In [1]:
import numpy as np
import warnings
from munch import Munch
import itertools
from mv_Viterbi import mv_Viterbi

# Split Version of Mediation Variables

The original formulation where we split a constraint across time added some complexity and, imporntantly, made it very hard to condition on the constraint being unsatsifies $C = 0$, since in the original $C=1$ was equivalent to setting every $C_t = 1$. In this version, we sidestep this issue by not splitting up $C$. For more info, refer to the notes on Overleaf.

### The Model

Same as the other notebook, the HMM here is designed specifically to demonstrate the effects of constraints. We have a three state HMM $a,b,c$ with binary emissions $A,C$. As the names would suggest, $a$ and $c$ are very likely to emit $A$ and $C$ respecively, while $b$ emits both with equal probability. The intial distribution is also uniform over all 3 states.

### The precedence constraint

We'll be handling a precendence constraint: $a$ must happen before $c$. The mediatory variable is a 2-dimensional binary vector $r_t = (m_1^t, m_2^t)$. $m_1^t$ tracks whether state $a$ has been visited yet. $m_2^t$ then tracks if, at any time up to $t$, state $c$ has occured before $a$ was visited. 

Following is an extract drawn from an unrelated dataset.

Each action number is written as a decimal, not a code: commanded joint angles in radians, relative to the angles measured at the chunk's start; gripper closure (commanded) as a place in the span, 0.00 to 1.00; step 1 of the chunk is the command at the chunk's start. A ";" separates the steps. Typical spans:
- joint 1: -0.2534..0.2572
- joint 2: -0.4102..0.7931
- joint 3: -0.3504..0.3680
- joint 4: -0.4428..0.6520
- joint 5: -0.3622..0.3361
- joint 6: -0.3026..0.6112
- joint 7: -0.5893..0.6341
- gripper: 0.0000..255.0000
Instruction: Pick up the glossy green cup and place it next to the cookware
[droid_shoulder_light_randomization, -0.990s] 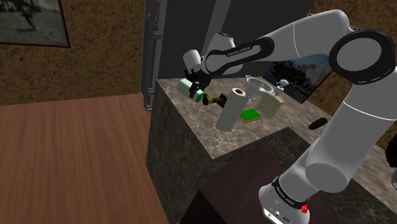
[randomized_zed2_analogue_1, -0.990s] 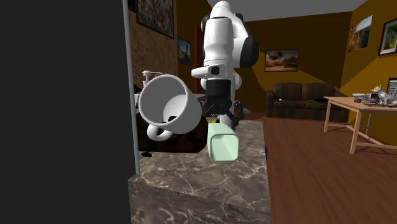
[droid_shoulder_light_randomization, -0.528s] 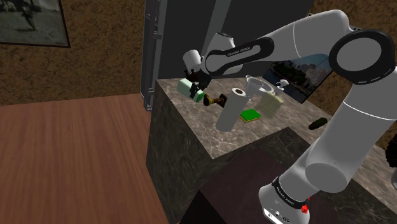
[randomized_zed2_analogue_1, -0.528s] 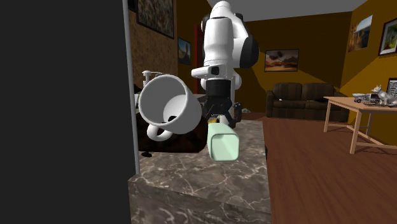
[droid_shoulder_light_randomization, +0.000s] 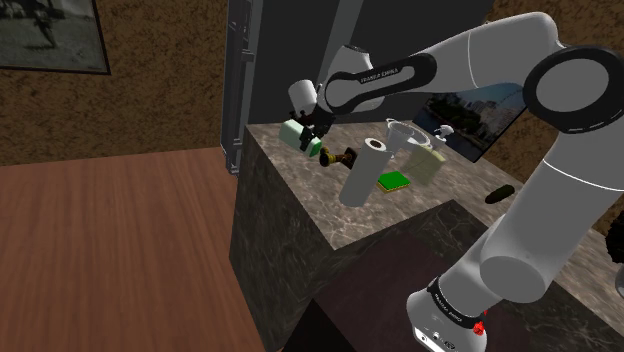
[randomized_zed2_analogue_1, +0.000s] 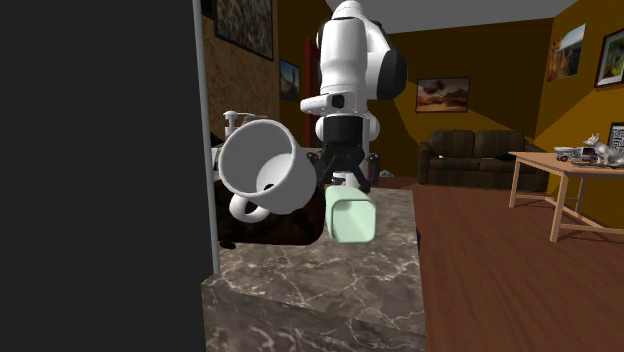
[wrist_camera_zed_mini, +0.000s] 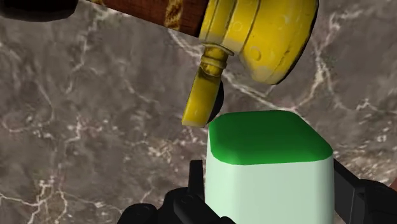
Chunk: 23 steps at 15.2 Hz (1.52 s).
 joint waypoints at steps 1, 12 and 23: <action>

# Inference: Unconstrained vs. Unconstrained

In the unconstrained case, given an observation sequence of $A,A,C,\cdots[]$ the MAP will simply be the corresponding hidden sequence $a,a,c,\cdots$. $b$ will never be encountered in the unconstrained MAP.

However, in the constrained case, say the we know the constraint is satisfied. Then if we encounter a few initial $C$'s, our constrain forces us to choose $b$ which is allowed and more likely to emite $C$ than $a$. For example, $C,C,A,A,\cdots$ would give rise to  $b,b,a,a,\cdots$, since we cannot have $c$ happen before $a$. Note that if the intial sequence of $C$'s is longer than 3, then we'll be incentivized to eat the cost of starting at $a$ so we can unlock $c$ for the subsequent states.

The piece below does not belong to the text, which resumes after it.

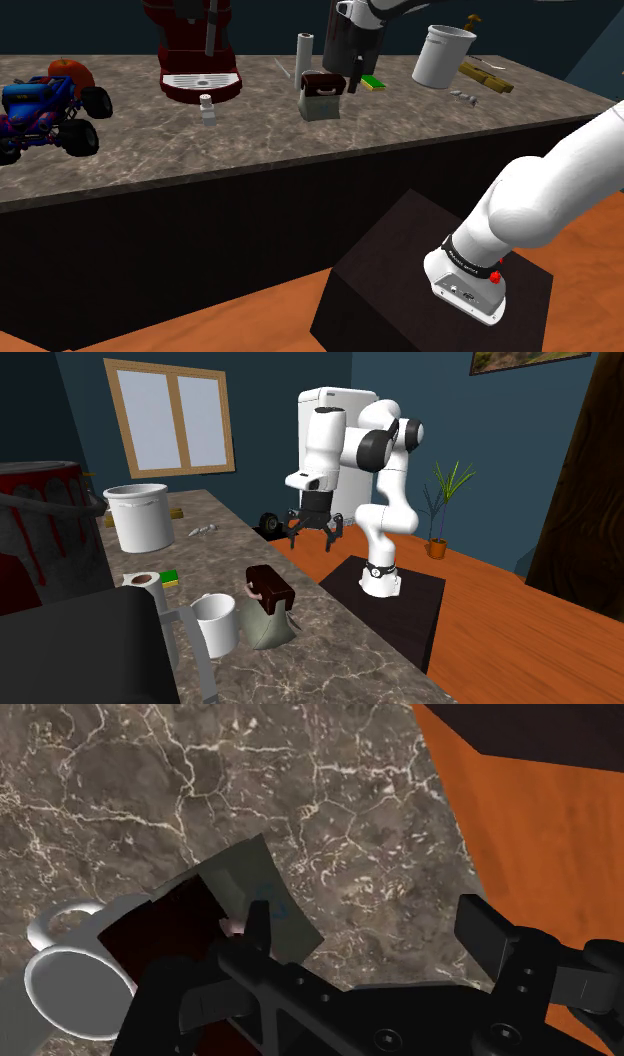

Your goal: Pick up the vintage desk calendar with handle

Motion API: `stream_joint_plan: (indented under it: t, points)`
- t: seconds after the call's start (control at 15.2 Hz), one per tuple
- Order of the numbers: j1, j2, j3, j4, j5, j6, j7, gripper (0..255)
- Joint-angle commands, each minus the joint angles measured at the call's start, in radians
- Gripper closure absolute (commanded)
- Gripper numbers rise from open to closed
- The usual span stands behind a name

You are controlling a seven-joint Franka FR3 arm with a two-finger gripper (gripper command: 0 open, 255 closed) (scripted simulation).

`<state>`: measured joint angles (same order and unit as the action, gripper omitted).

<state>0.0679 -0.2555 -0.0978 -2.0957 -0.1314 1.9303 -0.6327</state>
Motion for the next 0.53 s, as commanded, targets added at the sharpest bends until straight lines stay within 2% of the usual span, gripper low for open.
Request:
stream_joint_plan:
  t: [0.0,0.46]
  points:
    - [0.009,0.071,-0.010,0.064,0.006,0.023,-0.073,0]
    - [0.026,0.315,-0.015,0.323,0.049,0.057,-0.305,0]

On the other hand, saya we know the constraint is NOT satisfied, equivalent to knowing that $c$ happens before $a$. Then the situation is symmetric, except now we would infer $b$'s if we encounter a small intiial sequence of $a$'s.

# Interesting Points

Already, we demonstrated that with intermediate variables, we're able to run the Viterbi algorithm on the augmented model with small additional overhead. If you look at the code and/or the equations, we needed to track the states of a binary 2D vector, expanding the number of values tracked in Viterbi by a factor of 4. However, we notably did not need to blow up the transition matrix, and the "transitions"/"emissions" of these auxillary variables were incorporates as 0-1 weights.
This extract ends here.